◆ Given records
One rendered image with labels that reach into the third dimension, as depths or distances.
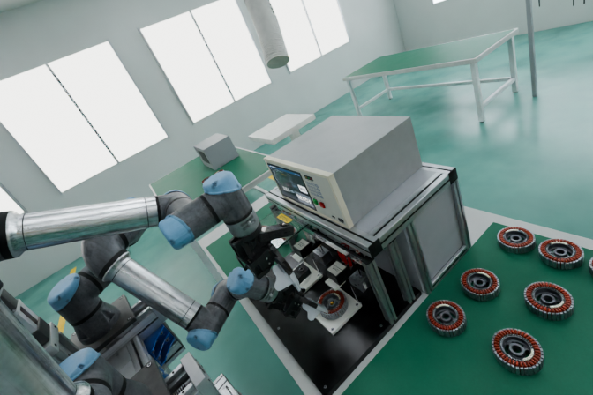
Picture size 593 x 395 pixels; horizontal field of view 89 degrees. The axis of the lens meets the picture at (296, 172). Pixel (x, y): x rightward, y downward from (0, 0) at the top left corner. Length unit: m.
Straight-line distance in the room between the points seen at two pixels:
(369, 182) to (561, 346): 0.65
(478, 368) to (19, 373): 1.03
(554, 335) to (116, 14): 5.69
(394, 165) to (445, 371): 0.62
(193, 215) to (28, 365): 0.36
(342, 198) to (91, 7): 5.17
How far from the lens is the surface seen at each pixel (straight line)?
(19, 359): 0.76
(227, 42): 5.97
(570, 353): 1.15
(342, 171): 0.92
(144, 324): 1.49
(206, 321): 0.98
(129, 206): 0.79
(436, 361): 1.12
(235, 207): 0.69
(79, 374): 0.94
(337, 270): 1.17
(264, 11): 2.26
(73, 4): 5.72
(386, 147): 1.04
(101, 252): 1.01
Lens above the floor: 1.72
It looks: 24 degrees down
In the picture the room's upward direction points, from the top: 25 degrees counter-clockwise

◆ Problem description
All lines in the data above from the one with "(193, 215) to (28, 365): 0.36" through the one with "(129, 206): 0.79" must be repeated exactly, and no others.

◆ Response to the exercise
(193, 215) to (28, 365): 0.36
(342, 198) to (91, 7): 5.17
How far from the lens is the surface seen at each pixel (straight line)?
(19, 359): 0.76
(227, 42): 5.97
(570, 353): 1.15
(342, 171): 0.92
(144, 324): 1.49
(206, 321): 0.98
(129, 206): 0.79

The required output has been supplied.